Kesimpulan PPATK: hasil analisis telah diteruskan ke Direktorat Jenderal Pajak untuk ditindaklanjuti, terutama menyangkut potensi penerimaan pajak dari saudara D untuk transaksi periode 2016-2018.
Hasil tindak lanjut dari DJP, pelaksanaan pemeriksaan khusus, tidak dapat ditindaklanjuti karena yang bersangkutan telah meninggal dunia.
Individu E
Temuan atas wajib pajak ini juga merupakan inisiatif PPATK, dengan melihat transaksi mencurigakan 2016-208 sebesar Rp1,7 triliun.
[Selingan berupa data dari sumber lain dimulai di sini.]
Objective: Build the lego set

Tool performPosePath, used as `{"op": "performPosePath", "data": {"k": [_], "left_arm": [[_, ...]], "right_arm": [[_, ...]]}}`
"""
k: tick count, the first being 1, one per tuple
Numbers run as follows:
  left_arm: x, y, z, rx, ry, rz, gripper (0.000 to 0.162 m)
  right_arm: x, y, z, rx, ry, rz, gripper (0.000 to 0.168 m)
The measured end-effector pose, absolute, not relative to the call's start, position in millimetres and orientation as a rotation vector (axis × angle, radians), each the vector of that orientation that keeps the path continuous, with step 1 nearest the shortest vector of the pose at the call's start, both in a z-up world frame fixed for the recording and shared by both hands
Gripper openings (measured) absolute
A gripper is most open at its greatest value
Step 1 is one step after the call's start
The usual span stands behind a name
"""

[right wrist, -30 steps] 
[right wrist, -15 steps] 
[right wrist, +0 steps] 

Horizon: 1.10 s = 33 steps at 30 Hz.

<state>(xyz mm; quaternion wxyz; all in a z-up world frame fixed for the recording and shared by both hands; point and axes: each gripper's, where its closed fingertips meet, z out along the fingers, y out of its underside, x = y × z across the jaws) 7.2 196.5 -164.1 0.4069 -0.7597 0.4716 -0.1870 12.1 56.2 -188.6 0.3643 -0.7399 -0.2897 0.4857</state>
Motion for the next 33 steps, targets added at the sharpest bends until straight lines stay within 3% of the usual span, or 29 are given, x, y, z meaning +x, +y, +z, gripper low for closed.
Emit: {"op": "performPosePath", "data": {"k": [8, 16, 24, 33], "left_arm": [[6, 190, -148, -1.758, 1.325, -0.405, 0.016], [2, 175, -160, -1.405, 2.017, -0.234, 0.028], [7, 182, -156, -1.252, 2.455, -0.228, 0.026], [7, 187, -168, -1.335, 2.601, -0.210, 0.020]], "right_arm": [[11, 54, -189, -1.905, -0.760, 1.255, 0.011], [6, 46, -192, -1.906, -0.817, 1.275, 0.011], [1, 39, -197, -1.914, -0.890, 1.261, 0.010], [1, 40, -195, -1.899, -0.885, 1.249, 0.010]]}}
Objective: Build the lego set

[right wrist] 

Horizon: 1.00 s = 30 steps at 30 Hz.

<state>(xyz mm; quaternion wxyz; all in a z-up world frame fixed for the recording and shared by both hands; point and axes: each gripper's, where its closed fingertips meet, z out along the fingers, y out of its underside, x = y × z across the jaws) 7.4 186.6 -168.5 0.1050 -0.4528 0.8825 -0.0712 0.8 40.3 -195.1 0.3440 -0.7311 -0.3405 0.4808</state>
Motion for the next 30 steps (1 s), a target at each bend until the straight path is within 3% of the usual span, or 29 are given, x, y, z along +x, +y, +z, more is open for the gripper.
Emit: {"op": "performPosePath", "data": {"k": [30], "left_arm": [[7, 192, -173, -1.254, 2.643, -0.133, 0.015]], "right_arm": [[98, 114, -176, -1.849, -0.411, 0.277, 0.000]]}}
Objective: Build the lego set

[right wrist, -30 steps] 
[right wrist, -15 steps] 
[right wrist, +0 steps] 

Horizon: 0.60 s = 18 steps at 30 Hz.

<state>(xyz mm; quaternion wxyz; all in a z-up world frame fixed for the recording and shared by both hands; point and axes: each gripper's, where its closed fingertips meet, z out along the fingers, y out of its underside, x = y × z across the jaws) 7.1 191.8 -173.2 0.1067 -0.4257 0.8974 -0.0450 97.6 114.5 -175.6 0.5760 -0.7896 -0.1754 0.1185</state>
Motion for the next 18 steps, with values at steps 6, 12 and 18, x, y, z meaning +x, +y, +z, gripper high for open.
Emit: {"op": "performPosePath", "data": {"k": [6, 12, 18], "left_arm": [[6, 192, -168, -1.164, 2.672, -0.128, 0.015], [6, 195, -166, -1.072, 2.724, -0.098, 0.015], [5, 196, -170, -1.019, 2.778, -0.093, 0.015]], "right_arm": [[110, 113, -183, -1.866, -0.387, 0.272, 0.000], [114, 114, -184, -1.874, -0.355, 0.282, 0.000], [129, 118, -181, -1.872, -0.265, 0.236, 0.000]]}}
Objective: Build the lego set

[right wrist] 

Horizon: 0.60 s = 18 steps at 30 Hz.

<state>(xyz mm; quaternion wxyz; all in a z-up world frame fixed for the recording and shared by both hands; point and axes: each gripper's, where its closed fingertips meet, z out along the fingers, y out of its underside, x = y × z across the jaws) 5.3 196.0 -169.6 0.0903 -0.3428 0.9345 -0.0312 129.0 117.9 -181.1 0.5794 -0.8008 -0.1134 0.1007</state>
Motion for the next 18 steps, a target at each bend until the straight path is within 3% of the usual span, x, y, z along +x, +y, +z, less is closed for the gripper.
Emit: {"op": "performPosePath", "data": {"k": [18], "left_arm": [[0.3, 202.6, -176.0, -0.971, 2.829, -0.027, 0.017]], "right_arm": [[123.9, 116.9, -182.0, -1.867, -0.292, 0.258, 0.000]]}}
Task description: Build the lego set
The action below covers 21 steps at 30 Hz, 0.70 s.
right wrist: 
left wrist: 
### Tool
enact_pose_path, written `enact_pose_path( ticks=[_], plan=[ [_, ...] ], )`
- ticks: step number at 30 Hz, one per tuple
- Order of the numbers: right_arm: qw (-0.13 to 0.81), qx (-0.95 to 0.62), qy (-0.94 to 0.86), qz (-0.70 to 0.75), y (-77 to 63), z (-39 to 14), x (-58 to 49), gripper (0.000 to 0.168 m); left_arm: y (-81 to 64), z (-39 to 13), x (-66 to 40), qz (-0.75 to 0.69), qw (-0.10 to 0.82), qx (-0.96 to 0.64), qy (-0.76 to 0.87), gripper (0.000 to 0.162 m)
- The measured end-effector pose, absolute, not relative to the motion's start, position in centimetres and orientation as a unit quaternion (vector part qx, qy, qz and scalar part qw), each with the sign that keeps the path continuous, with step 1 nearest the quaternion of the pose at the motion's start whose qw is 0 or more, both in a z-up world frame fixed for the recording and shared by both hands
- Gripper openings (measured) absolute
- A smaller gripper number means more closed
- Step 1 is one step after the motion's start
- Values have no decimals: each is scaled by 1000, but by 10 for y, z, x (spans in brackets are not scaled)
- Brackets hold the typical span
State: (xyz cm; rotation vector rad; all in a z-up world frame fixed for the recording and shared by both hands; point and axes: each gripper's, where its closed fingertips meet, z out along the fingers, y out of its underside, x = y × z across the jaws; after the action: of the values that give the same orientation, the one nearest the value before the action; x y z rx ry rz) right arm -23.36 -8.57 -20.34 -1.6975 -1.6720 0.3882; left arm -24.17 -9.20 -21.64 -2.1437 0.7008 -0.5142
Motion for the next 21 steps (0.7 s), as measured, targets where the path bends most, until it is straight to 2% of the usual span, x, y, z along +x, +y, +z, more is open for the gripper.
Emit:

Menurut Sri Mulyani, transaksi tersebut terkait aset dan investasi besar yang tidak ada kaitannya dengan pegawai Kemenkeu.
Paslnya, transaksi tersebut berasal dari istri individu E, mantan pegawai Kemenkeu yang mengundurkan diri pada 2010.
"Kesimpulan PPATK: hasil analisa diteruskan ke Direktorat Jenderal Pajak. DJP melakukan pemeriksaaan khusus dan terhadap wajib pajak saudara E telah selesai kewajiannya dengan diterbitkannya SKP pada tahun 2021 yang lalu. Jadi statusnya telah ditindaklanjuti dan kita mendapatkan potensi penerimaan negara," katanya.